L'unione con i centristi è inevitabile, ma c'è tempo. Il centro spezzettato crea confusione per gli elettori

Denis Verdini giudica inevitabile un'unione con gli altri movimenti di centro, come Ncd di Angelino Alfano, Scelta Civica o i tosiani, ma non adesso. "Anticiparlo - dice il senatore di Ala a Porta a porta - e precipitarlo è un errore, non verrebbe compreso.  "Questo centro spezzettato crea confusione agli elettori, dobbiamo dargli una riordinata ma non bisogna anticipare i tempi in politica", spiega Verdini.

A chi gli chiede se il suo gruppo voterà nuovamente la fiducia dopo il voto sulle unioni civili, dice che "da qui a fine legislatura non ci tireremo in dietro.

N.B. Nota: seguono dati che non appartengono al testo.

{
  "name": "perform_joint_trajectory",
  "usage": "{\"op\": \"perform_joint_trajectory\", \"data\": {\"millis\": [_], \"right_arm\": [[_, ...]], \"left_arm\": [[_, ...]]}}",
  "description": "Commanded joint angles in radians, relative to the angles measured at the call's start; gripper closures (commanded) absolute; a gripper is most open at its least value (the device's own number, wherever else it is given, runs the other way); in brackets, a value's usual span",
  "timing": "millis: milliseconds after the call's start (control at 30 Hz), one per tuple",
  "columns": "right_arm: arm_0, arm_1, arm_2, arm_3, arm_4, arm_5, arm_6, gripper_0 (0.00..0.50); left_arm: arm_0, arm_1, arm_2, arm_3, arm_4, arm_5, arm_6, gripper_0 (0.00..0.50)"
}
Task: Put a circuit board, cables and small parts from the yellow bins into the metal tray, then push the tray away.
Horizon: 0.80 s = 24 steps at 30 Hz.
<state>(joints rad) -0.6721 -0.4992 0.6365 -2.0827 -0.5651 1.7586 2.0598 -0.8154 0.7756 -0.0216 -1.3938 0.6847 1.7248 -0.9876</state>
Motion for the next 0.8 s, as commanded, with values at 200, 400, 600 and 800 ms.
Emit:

Non avendo fatto trattative, siamo liberi, non abbiamo chiesto ministri sottosegretari. Quello sulle unioni civili è un voto "che ci compromette" e, in teoria, significherebbe entrare in maggioranza" spiega Verdini sottolineando cje "da qui fino alla fine della legislatura non ci tireremo indietro". Ma precisando allo stesso tempo come, tuttavia, "non ci sia stata alcuna trattativa".

 

Per Verdini, quindi, i futuri sì alla fiducia saranno frutto di una "coerenza" e non "è una cosa così sporca e ipocrita come qualcuno vorrebbe delineare". Quello di votare con la maggioranza "non è un atto di generosità, ma un atto di convincimento contro tutta questa melassa che viene dipinta attorno a noi", insiste Verdini ricordando come quella attuale, sin dall'accordo tra Pd e Pdl con il governo Letta, sia "una legislatura costituente".